These databases are treated as sets of First-Order Predicate Calculus (FOPC) assertions. This format makes it straightforward to apply standard pattern matching and inference techniques well known in the Artificial Intelligence community (Norvig, 1992).

How FAQ Minder Works

FAQ Minder works in two modes: supervised and unsupervised. In the unsupervised mode, the system takes as input the text of a FAQ and mines it for structure on its own. The system deals with tables of contents, questions and answers, and bibliographies. Network headers and glossaries found at the beginning of many FAQs are not currently dealt with, because the current version of FAQ Finder does not utilize them during answer retrieval. In the supervised mode, FAQ Minder identifies the logical structure of a FAQ by interacting with the user through a set of simple interfaces.
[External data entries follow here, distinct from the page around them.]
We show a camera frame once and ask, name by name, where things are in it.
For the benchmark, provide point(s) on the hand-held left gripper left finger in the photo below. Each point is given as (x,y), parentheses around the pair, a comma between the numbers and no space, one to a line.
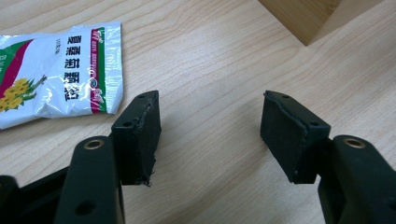
(137,140)

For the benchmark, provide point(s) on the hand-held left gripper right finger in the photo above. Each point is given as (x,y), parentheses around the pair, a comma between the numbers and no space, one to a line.
(289,140)

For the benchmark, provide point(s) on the white flower-print sachet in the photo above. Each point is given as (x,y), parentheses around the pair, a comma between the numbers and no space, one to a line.
(62,74)

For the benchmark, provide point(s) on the wooden tea box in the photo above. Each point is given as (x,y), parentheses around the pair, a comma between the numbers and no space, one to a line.
(311,18)

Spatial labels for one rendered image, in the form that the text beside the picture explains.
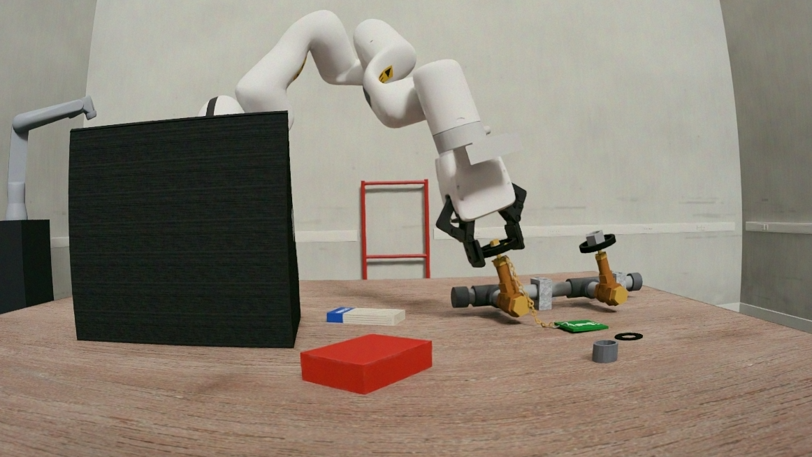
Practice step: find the green tag with gold chain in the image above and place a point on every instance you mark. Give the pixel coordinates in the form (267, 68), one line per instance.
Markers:
(574, 326)

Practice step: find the red rectangular block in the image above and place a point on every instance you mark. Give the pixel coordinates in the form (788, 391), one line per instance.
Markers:
(366, 364)

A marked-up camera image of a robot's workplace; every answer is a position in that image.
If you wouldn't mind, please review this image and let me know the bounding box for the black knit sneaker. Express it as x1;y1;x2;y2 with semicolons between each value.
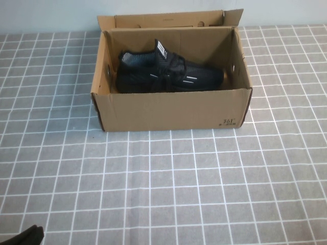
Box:
116;38;225;94

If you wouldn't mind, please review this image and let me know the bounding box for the brown cardboard shoe box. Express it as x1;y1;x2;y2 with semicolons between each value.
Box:
91;9;253;133

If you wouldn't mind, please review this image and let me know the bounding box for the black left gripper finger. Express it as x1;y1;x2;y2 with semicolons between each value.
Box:
0;225;39;245
35;226;45;245

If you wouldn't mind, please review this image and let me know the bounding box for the grey white checked tablecloth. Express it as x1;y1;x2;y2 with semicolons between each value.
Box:
0;24;327;245

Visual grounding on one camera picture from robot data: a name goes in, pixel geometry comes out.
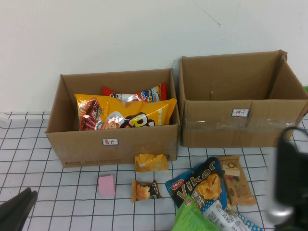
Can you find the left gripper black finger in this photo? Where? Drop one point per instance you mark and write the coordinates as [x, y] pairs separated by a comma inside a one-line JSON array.
[[12, 211], [27, 211]]

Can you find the large yellow chip bag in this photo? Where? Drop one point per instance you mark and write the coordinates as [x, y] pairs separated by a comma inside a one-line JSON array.
[[144, 110]]

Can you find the green chip bag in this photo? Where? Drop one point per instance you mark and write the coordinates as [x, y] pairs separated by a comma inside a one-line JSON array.
[[190, 216]]

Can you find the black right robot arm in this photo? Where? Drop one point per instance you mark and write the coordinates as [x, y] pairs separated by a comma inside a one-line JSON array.
[[291, 173]]

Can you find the small orange black snack packet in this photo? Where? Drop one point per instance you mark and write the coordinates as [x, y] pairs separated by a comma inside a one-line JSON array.
[[144, 191]]

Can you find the small yellow snack packet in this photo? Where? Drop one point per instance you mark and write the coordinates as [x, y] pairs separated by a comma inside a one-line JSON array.
[[149, 163]]

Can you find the white black checkered tablecloth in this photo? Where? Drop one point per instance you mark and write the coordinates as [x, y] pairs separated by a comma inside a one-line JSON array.
[[72, 204]]

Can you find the pink block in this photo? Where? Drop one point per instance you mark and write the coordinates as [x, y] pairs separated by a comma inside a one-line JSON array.
[[107, 186]]

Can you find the cardboard box with printed text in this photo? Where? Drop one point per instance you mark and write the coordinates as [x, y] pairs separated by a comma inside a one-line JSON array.
[[84, 149]]

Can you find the red prawn cracker bag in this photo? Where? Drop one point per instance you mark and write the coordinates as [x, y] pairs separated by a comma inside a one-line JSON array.
[[154, 92]]

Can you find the blue Vikar chip bag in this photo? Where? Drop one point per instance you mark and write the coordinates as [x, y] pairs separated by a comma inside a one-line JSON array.
[[204, 183]]

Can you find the cardboard box with clear tape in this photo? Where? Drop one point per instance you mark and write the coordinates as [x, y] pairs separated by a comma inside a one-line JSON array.
[[216, 130]]

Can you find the brown wafer bar packet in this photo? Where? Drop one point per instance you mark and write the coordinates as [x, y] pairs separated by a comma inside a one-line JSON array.
[[238, 187]]

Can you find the green object behind box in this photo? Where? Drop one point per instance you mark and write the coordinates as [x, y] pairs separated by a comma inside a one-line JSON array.
[[305, 88]]
Figure 8 shows FAQ Minder's architecture. The system consists of three modules: the sequence manager, the inference engine, and the tagger. The sequence manager reads the text of a document, builds its layout, and activates and deactivates marker sequences. The inference engine manages the logical map and the constraint satisfaction. The operation of the inference engine is based on a set of forward-chaining and backward-chaining rules (Norvig, 1992) about the logical structure of documents and marker constraints. Old rules are adjusted and new rules are added as needed. Thus, documents from new domains can be processed by the system as long as the constraints are encoded as rules.

click to expand
Figure 8: FAQ Minder's architecture.

The tagger inserts tags into the text of the document given the document's layout and logical map. The current tag set consists of six tags: ":QUE," ":ANS," ":TOC," ":TOC-ITEM," ":BIB," ":BIB-ITEM." The ":QUE" tag is put at the beginning and the end of a question. The ":ANS" tag is put at the beginning and end of an answer. The ":TOC" tag is put at the beginning and end of a table of contents. The ":TOC-ITEM" is put at the beginning and end of an item in the table of contents. The ":BIB" and ":BIB-ITEM" tags are used in the same fashion for bibliographies. To prevent any possibility of symbol clashes, the tags are extended with randomly generated sequences of characters and numbers, e.g., ":QUE-a12b34." Once such a sequence is generated, it is appended at the end of each tag used in a given FAQ.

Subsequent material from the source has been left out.